• **EXERCISE AIM**
Reproduce the following entries verbatim, each one complete.

• **INPUT FOR THIS TASK**

|---|

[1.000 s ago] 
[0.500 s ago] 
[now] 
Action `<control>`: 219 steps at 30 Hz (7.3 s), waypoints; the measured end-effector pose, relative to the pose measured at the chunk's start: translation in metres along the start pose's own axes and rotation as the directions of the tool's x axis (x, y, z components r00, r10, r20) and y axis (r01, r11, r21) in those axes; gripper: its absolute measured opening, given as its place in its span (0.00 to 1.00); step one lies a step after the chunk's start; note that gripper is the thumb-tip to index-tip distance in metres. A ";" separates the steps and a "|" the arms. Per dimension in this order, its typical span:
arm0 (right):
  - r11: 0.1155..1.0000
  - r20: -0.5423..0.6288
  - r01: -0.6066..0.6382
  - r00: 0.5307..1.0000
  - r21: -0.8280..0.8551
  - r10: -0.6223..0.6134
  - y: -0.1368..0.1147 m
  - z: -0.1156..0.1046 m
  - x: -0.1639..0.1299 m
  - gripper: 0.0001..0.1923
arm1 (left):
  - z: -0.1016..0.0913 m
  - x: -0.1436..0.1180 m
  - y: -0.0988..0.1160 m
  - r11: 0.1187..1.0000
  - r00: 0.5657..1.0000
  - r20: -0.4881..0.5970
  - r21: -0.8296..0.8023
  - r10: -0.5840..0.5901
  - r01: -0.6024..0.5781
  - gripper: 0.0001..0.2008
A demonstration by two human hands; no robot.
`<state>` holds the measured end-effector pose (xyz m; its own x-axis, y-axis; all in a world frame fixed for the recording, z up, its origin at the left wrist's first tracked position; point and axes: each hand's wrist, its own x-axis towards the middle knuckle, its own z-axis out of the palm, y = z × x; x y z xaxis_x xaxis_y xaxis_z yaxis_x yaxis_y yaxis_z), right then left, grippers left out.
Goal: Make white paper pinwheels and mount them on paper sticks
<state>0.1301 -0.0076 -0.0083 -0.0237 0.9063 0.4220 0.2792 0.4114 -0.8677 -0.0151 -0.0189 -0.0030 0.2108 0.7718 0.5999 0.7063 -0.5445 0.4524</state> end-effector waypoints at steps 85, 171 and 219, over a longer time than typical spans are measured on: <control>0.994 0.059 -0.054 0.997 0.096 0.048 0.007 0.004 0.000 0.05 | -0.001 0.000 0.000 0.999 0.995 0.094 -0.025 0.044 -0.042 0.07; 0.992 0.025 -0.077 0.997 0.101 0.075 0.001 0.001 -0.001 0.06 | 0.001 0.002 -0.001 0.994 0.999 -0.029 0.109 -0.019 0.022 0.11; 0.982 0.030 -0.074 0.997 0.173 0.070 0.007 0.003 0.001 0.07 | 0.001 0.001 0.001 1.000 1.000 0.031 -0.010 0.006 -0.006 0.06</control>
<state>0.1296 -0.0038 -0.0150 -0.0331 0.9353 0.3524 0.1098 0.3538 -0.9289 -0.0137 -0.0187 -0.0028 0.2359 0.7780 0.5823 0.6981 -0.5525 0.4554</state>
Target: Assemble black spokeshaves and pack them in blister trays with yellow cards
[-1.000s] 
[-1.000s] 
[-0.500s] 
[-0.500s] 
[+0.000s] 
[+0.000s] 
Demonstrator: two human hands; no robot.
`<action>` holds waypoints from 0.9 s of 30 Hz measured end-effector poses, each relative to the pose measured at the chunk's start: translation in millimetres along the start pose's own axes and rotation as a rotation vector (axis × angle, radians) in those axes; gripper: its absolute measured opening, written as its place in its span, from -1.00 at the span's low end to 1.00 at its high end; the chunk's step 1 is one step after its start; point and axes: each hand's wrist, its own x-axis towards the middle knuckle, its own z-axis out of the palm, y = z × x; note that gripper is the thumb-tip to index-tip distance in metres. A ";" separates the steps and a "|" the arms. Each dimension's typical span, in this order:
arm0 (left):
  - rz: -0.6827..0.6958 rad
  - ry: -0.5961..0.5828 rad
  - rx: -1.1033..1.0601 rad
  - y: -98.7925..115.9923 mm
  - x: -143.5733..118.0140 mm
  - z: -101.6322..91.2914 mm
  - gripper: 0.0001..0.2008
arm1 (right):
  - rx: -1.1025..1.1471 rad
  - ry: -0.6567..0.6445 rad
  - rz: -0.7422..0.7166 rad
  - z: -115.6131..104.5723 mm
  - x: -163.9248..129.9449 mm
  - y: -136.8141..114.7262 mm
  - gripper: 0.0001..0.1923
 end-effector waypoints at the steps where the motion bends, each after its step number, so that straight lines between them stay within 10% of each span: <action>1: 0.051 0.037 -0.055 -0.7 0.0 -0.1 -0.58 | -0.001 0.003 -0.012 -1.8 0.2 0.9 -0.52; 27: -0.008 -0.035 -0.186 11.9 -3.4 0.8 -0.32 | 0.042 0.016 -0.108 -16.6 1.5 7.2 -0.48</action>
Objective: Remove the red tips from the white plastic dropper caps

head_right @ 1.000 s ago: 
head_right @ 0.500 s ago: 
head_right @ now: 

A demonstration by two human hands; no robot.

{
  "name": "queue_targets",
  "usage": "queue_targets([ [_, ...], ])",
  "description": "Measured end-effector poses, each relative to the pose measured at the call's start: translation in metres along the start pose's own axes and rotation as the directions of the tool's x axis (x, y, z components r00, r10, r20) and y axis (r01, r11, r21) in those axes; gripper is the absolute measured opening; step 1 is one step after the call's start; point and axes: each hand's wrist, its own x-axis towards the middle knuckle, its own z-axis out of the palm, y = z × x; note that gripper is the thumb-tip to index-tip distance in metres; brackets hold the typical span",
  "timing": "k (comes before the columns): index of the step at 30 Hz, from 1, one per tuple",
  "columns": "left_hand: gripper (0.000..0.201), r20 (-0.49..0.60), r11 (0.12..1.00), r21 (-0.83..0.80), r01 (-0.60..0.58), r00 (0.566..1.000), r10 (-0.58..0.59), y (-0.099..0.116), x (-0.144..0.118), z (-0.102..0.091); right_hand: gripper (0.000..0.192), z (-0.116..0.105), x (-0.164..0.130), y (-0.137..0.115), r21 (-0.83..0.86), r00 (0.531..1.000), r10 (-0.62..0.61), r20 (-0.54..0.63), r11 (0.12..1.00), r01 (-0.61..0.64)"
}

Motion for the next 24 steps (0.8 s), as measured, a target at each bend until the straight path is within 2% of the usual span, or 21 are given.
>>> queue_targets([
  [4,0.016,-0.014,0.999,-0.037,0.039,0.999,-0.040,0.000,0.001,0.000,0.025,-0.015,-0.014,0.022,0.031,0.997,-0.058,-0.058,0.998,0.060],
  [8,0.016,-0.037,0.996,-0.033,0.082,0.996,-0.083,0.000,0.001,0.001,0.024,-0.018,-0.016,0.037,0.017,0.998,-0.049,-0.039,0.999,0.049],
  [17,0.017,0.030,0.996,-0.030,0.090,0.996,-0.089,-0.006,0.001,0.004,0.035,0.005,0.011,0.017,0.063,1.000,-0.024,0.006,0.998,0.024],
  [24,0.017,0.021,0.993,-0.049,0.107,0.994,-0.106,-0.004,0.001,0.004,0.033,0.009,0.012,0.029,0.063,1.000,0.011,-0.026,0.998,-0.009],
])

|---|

• **ANSWER SPACE**
[1.000 s ago] 
[0.500 s ago] 
[now] 
Action `<control>`: 219 steps at 30 Hz (7.3 s), waypoints; the measured end-effector pose, relative to the pose measured at the chunk's start: translation in metres along the start pose's own axes and rotation as the directions of the tool's x axis (x, y, z components r00, r10, r20) and y axis (r01, r11, r21) in those axes; gripper: its absolute measured opening, given as its place in its span (0.00 to 1.00); step one lies a step after the chunk's start; note that gripper is the thumb-tip to index-tip distance in metres. A ";" separates the steps and a "|" the arms. Per dimension in this order, its typical span:
arm0 (right):
  - r11: 0.1155..1.0000
  - r20: -0.5423..0.6288
  - r01: -0.6066..0.6382
  - r00: 0.5307..1.0000
  - r21: -0.8280..0.8551
  - r10: -0.6223..0.6134
  - y: -0.1368..0.1147 m
  - z: -0.1156..0.1046 m
  - x: -0.1639..0.1299 m
  - gripper: 0.0001..0.1923
arm1 (left):
  - z: -0.1016..0.0913 m
  - x: -0.1436..0.1180 m
  - y: -0.0988..0.1160 m
  - r11: 0.1187..1.0000
  - r00: 0.5657..1.0000
  - r20: -0.4881..0.5970
  - r21: -0.8296..0.8023
  - r10: -0.5840..0.5901
  - r01: -0.6024..0.5781
  - gripper: 0.0001..0.2008
A demonstration by two human hands; no robot.
`<state>` holds the measured end-effector pose (xyz m; its own x-axis, y-axis; all in a world frame fixed for the recording, z up, its origin at the left wrist's first tracked position; point and axes: each hand's wrist, its own x-axis towards the middle knuckle, its own z-axis out of the palm, y = z × x; x y z xaxis_x xaxis_y xaxis_z yaxis_x yaxis_y yaxis_z), right then left, grippers left out.
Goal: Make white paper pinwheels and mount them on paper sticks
<state>0.1301 -0.0076 -0.0083 -0.0237 0.9063 0.4220 0.2792 0.4114 -0.8677 -0.0151 -0.0189 -0.0030 0.2108 0.7718 0.5999 0.7063 -0.5445 0.4524</state> end-effector waypoints at steps 85, 171 and 219, over a longer time than typical spans are measured on: <control>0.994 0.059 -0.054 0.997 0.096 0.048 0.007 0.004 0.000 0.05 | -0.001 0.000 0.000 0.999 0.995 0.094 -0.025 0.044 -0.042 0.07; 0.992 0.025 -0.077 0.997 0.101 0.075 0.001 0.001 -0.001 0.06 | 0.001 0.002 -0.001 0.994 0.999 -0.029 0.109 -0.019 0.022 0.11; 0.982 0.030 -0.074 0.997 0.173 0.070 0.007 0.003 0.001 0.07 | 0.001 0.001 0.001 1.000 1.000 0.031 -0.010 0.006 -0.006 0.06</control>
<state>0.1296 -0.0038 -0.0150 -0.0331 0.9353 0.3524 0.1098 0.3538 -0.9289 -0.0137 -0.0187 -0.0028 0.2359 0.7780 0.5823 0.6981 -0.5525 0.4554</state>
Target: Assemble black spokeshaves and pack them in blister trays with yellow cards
[-1.000s] 
[-1.000s] 
[-0.500s] 
[-0.500s] 
[+0.000s] 
[+0.000s] 
Demonstrator: two human hands; no robot.
`<action>` holds waypoints from 0.9 s of 30 Hz measured end-effector poses, each relative to the pose measured at the chunk's start: translation in millimetres along the start pose's own axes and rotation as a rotation vector (axis × angle, radians) in those axes; gripper: its absolute measured opening, written as its place in its span, from -1.00 at the span's low end to 1.00 at its high end; the chunk's step 1 is one step after its start; point and axes: each hand's wrist, its own x-axis towards the middle knuckle, its own z-axis out of the palm, y = z × x; note that gripper is the thumb-tip to index-tip distance in metres. A ";" separates the steps and a "|" the arms. Each dimension's typical span, in this order:
arm0 (left):
  - rz: -0.6827..0.6958 rad
  - ry: -0.5961..0.5828 rad
  - rx: -1.1033..1.0601 rad
  - y: -98.7925..115.9923 mm
  - x: -143.5733..118.0140 mm
  - z: -101.6322..91.2914 mm
  - gripper: 0.0001..0.2008
arm1 (right):
  - rx: -1.1025..1.1471 rad
  - ry: -0.6567..0.6445 rad
  - rz: -0.7422..0.7166 rad
  - z: -115.6131..104.5723 mm
  - x: -163.9248..129.9449 mm
  - y: -136.8141..114.7262 mm
  - gripper: 0.0001..0.1923
 end-effector waypoints at the steps where the motion bends, each after its step number, so that straight lines between them stay within 10% of each span: <action>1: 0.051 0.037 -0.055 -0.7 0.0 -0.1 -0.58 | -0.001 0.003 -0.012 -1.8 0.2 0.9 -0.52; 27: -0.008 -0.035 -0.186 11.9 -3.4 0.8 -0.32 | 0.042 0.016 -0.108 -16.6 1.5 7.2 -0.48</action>
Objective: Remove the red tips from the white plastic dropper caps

head_right @ 1.000 s ago: 
head_right @ 0.500 s ago: 
head_right @ now: 

A demonstration by two human hands; no robot.

{
  "name": "queue_targets",
  "usage": "queue_targets([ [_, ...], ])",
  "description": "Measured end-effector poses, each relative to the pose measured at the call's start: translation in metres along the start pose's own axes and rotation as the directions of the tool's x axis (x, y, z components r00, r10, r20) and y axis (r01, r11, r21) in those axes; gripper is the absolute measured opening; step 1 is one step after the call's start; point and axes: each hand's wrist, its own x-axis towards the middle knuckle, its own z-axis out of the palm, y = z × x; note that gripper is the thumb-tip to index-tip distance in metres; brackets hold the typical span",
  "timing": "k (comes before the columns): index of the step at 30 Hz, from 1, one per tuple",
  "columns": "left_hand: gripper (0.000..0.201), r20 (-0.49..0.60), r11 (0.12..1.00), r21 (-0.83..0.80), r01 (-0.60..0.58), r00 (0.566..1.000), r10 (-0.58..0.59), y (-0.099..0.116), x (-0.144..0.118), z (-0.102..0.091); right_hand: gripper (0.000..0.192), z (-0.116..0.105), x (-0.164..0.130), y (-0.137..0.115), r21 (-0.83..0.86), r00 (0.531..1.000), r10 (-0.62..0.61), r20 (-0.54..0.63), r11 (0.12..1.00), r01 (-0.61..0.64)"
}

Motion for the next 24 steps (0.8 s), as measured, a target at each bend until the straight path is within 2% of the usual span, or 21 are given.
>>> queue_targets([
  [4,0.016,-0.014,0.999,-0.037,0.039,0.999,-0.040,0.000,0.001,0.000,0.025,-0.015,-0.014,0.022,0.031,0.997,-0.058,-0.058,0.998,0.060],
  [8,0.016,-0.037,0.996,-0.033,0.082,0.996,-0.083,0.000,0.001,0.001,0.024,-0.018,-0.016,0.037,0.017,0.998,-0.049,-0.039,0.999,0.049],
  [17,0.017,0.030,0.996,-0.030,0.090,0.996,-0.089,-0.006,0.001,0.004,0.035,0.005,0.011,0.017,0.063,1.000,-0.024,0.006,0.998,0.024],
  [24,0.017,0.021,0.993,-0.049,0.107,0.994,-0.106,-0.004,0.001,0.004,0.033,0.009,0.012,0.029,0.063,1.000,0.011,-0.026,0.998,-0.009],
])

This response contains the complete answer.